**What you need to do:**
Unless it is a picture, every line from the start of the entries through the line with "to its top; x" must be retyped exactly.

**Provided information:**
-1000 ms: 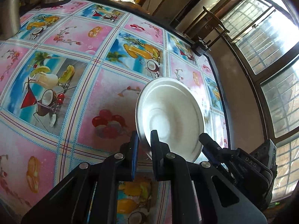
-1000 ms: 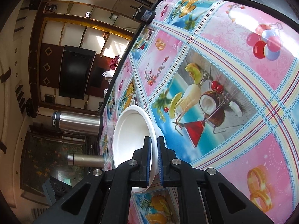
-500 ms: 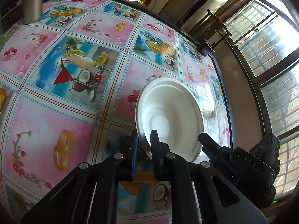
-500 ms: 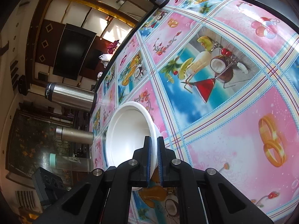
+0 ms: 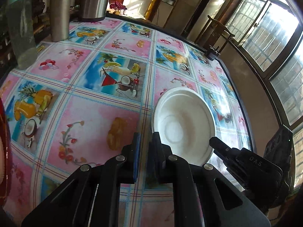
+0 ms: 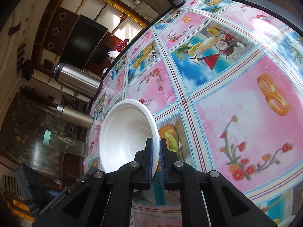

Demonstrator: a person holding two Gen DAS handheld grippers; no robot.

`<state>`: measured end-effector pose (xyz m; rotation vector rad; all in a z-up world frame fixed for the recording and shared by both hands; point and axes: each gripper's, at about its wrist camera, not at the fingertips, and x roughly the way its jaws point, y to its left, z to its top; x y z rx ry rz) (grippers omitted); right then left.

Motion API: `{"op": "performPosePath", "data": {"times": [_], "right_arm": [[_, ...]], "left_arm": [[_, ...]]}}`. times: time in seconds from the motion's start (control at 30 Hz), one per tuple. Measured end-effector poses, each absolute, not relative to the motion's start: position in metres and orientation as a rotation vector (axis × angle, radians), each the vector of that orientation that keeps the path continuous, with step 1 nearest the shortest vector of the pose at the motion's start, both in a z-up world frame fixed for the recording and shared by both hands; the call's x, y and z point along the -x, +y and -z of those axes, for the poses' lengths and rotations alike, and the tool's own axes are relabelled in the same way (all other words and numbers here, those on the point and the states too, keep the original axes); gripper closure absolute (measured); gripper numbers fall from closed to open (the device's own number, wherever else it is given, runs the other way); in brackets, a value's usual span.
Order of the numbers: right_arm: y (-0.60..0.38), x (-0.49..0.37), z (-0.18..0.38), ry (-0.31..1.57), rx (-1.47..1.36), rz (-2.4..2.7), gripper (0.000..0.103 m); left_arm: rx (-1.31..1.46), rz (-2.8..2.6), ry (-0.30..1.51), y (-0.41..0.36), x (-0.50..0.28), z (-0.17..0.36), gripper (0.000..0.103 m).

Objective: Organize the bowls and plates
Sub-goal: 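Carry the white paper plate with both grippers toward the red plate stack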

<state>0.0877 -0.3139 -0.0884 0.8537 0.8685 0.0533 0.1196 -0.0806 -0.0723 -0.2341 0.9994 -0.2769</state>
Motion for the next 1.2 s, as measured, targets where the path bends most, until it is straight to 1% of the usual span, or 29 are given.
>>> {"op": "performPosePath", "data": {"times": [0.2, 0.4, 0.63, 0.77, 0.87, 1.2], "right_arm": [[-0.312, -0.065, 0.087, 0.820, -0.861, -0.064, 0.096], [-0.315, -0.061, 0.095, 0.824, -0.912, -0.086, 0.096], [-0.314, -0.065, 0.096, 0.842, -0.913, -0.110, 0.096], [-0.314, -0.065, 0.097, 0.852, -0.926, -0.130, 0.096], [-0.314, -0.066, 0.096, 0.853, -0.934, -0.139, 0.096], [-0.314, -0.067, 0.095, 0.862, -0.945, -0.157, 0.096]], "left_arm": [[0.218, 0.264, 0.964, -0.061, -0.102, 0.068, 0.093], [0.206, 0.273, 0.969, -0.061, -0.097, 0.066, 0.093], [0.273, 0.331, 1.072, -0.064, -0.111, 0.079, 0.093], [0.262, 0.370, 1.102, -0.075, -0.117, 0.077, 0.090], [0.265, 0.386, 1.127, -0.081, -0.120, 0.079, 0.084], [0.293, 0.368, 1.173, -0.083, -0.122, 0.091, 0.083]]}}
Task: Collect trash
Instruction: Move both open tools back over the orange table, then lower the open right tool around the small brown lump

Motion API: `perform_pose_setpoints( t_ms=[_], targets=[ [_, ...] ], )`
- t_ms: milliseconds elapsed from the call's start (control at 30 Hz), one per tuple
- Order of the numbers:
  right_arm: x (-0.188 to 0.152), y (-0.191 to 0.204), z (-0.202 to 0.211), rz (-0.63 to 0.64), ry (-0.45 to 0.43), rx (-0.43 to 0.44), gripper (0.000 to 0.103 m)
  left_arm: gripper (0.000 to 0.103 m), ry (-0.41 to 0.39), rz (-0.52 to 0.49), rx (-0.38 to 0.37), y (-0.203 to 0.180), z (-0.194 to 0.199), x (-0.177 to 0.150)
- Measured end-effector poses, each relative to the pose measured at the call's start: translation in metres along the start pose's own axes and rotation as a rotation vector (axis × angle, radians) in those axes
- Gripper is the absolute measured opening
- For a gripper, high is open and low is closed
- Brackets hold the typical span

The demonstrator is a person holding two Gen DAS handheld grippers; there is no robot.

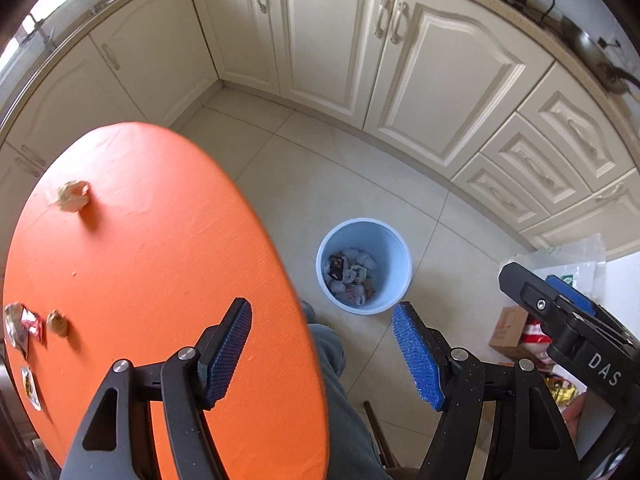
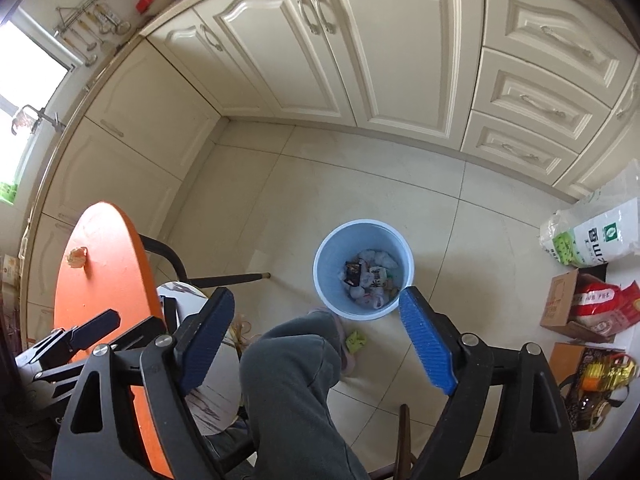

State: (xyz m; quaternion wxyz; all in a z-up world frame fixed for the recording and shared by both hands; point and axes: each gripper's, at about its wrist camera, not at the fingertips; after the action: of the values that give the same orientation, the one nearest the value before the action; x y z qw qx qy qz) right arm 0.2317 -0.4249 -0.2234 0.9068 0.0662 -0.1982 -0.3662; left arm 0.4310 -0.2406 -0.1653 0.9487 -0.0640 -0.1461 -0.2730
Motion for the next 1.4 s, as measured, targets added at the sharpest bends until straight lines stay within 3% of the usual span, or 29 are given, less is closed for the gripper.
perform_pose_setpoints(
  t_ms=[400, 733, 1000, 1400],
  targets=[
    [-0.048, 0.103, 0.039, 0.191, -0.054, 0.015, 0.095, 0.073, -0.148, 0.173, -0.019, 0.097, 0.104, -0.096],
    [-0.088, 0.193, 0.045, 0.304, -0.058, 0.068, 0.096, 0.075, -0.25, 0.322, 0.075, 0.169, 0.18, -0.173],
    [-0.12, 0.273, 0.024, 0.463, 0.001, 0.103, 0.096, 0.076, -0.265, 0.48, 0.111, 0.23, 0.21, -0.222],
    [-0.145, 0.354, -0.021, 0.637, 0.09, 0.082, 0.096, 0.076, -0.214, 0.664, 0.114, 0.323, 0.21, -0.26]
  ],
)
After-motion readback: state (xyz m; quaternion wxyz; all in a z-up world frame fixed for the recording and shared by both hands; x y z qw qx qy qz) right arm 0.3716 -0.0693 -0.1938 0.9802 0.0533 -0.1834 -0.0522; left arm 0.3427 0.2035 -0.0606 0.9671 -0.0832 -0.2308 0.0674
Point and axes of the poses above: each gripper's, at about its wrist camera, not at the fingertips, and z roughly against the way its jaws point, y to its left, x to its top, and after that the axes turned 2 degrees about -y, right-handed
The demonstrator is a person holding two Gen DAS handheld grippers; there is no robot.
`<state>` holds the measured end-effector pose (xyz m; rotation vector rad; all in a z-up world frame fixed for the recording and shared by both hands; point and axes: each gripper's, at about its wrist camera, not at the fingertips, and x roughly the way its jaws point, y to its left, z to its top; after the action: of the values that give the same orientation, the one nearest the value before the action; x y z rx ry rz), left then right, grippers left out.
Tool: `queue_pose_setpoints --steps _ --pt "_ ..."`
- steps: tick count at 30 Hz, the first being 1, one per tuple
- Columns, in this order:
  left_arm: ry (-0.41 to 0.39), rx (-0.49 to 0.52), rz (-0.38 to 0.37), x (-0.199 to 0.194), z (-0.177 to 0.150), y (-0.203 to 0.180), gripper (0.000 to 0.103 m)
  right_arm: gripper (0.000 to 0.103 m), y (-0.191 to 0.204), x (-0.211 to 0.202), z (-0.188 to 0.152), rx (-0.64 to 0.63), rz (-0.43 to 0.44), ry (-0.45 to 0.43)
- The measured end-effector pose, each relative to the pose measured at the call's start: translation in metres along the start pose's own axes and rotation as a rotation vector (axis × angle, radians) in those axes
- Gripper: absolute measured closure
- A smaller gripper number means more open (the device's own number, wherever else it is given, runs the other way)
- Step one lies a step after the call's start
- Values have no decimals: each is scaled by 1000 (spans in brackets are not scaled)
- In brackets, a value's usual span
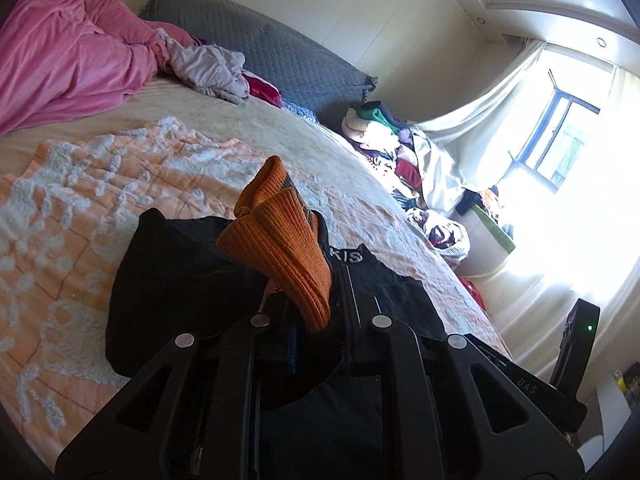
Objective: Fold small clothes
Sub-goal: 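Fold the sleeve across the body and lay the cuff down with the left tool, then grasp the laid orange cuff with the right tool and lift it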
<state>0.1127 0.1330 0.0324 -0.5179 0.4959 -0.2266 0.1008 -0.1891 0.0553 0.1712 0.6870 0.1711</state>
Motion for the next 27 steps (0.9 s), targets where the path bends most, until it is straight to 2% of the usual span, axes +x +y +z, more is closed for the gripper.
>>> queue_pose_setpoints --steps 12,16,20,21,24,27 --pt "160 48 -46 34 -26 -13 93 5 -25 4 -3 83 -26 14" --pt "190 64 -73 33 -28 -17 79 5 -29 4 -5 107 -23 18" --pt "185 63 -93 23 -25 -19 61 5 -28 7 -7 119 -2 40" --pt "178 61 -95 20 -24 -19 60 5 -27 8 -8 118 5 47" --pt "155 59 -88 11 -17 -15 53 5 -17 14 -12 107 39 77" --pt "134 75 -15 5 -13 -9 46 5 -1 21 -18 82 86 118"
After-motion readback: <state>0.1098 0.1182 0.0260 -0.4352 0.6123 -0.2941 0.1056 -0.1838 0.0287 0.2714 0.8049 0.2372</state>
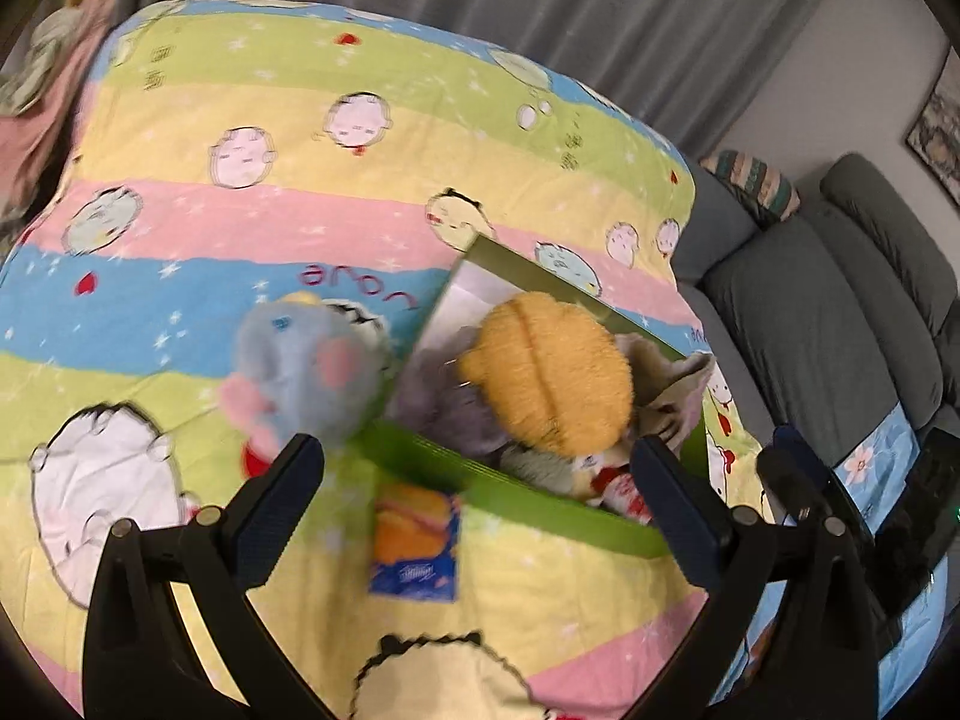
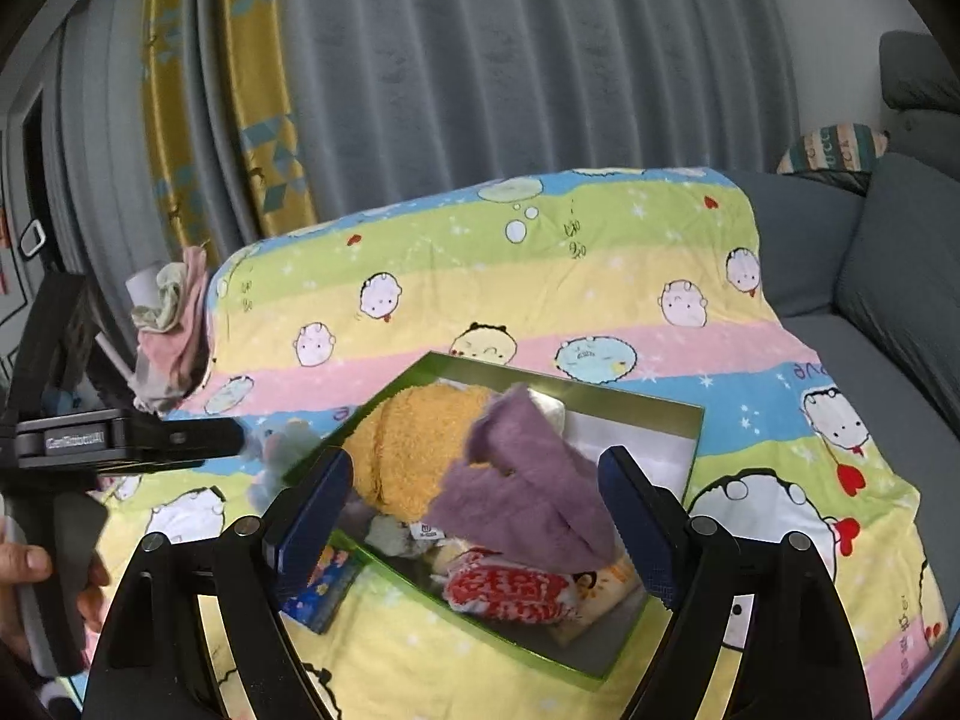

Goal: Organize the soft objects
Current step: 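Move the right tool back toward the blue tissue pack, then close the right gripper on the blue Tempo tissue pack and lift it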

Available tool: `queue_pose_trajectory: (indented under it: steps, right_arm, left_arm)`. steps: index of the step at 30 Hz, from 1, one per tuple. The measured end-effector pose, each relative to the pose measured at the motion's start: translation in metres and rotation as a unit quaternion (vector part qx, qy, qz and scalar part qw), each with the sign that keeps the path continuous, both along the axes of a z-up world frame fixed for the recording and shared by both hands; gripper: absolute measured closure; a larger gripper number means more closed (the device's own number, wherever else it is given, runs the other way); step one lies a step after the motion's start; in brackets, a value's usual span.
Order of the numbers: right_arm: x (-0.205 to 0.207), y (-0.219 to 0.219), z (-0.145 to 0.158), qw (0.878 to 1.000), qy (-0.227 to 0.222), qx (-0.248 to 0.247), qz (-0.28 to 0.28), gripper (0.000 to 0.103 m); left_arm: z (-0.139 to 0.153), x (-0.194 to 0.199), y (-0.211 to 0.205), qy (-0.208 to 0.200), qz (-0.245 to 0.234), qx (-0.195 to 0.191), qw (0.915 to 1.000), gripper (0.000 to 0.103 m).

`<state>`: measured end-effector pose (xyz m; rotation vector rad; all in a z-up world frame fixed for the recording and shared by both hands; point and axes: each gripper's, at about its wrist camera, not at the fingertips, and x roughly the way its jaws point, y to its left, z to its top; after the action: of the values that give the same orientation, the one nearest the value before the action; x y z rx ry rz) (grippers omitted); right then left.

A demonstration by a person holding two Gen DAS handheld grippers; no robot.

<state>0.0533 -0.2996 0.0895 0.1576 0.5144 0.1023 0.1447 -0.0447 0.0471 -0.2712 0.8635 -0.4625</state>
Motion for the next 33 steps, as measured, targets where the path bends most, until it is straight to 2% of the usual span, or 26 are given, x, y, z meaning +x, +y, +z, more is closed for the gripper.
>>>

**Exercise solution:**
-1000 ms: 
-1000 ms: 
-500 ms: 
-500 ms: 
+0 ms: 
+0 ms: 

Demonstrator: a person holding two Gen DAS handheld grippers; no robot.

`<state>`: measured end-effector pose (xyz m; rotation vector rad; all in a z-up world frame fixed for the recording and shared by both hands; point and axes: each gripper's, at about its wrist camera, not at the fingertips, and x roughly the way its jaws point, y to its left, z to its top; x y z rx ry rz) (grippers omitted); right then left.

The exercise has nothing more to it.